I am nearly 3/4 through The Forsyte Saga. For those of you who have read it or even seen a tv adaption of it, young Jolyon is dead and that scandlous divorce has finally come through. It is such a long book that I feel like *I* have been married to Soames all these years...

I am watching season 1 of Mad Men on DVD. Watching this scene got me hooked:



It is set in 1960 in an advertising firm. In every scene, people smoke constantly. Children play with plastic bags on their heads and there are no child seats, let alone seat belts for children in cars. There is a really camp gay man who nobody has guessed is gay and the main character treats his wife like a child, phoning her psychiatrist to talk about her, and saying "we'll see" when she wants anything. Everyone has such nice hair and clothes though!
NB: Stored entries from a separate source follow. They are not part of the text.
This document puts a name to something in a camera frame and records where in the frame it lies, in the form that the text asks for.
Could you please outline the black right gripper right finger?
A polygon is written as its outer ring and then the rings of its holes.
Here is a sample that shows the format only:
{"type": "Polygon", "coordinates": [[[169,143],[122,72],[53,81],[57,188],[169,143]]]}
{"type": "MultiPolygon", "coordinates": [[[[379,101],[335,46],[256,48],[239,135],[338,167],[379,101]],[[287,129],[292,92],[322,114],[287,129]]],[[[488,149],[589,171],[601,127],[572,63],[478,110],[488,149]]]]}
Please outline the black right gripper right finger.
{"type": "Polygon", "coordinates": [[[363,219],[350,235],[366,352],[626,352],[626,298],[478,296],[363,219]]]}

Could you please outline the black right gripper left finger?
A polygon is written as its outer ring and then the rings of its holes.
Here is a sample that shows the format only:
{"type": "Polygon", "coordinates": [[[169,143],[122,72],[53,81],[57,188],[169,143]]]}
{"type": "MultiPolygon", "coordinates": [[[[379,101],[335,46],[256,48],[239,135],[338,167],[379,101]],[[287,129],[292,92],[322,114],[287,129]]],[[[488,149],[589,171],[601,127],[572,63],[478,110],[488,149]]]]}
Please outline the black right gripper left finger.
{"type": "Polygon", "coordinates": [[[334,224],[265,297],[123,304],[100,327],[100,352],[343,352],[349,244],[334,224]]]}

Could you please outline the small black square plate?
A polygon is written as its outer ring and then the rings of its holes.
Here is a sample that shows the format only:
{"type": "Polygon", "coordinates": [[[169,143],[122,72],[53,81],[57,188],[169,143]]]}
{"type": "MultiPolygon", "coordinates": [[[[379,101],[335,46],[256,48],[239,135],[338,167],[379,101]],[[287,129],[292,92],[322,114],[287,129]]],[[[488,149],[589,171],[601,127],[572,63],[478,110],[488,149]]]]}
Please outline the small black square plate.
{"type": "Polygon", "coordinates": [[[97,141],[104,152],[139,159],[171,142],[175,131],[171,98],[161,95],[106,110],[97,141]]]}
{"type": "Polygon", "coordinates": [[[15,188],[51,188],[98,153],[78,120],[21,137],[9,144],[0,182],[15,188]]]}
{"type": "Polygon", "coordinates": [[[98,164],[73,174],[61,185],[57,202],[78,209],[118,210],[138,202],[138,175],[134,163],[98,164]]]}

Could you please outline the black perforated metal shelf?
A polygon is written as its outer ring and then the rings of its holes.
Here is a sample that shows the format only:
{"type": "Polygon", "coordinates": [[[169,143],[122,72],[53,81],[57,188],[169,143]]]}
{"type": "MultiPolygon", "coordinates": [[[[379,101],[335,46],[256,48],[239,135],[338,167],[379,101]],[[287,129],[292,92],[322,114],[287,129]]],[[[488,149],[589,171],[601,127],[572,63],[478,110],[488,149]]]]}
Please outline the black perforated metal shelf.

I wonder what follies of this decade will be poked fun of in the television dramas of 50 years time? No doubt everyone will either be anorexic or morbidly obese. We will all work and eat constantly and pointlessly buy crap that we don't need or ever get round to using. If it is an American series, then most people will be depicted as nutty religious freaks or divorced bisexuals. If it is a British series then we will be shown binge drinking and with disgusting dirty, crooked teeth. And we will all be on anti-depressants...

1 comment:

Adrian said...

I love Mad Men. So deligthfully slow, languid, so few events happening but so much happening underneath it all.

It really is brilliant.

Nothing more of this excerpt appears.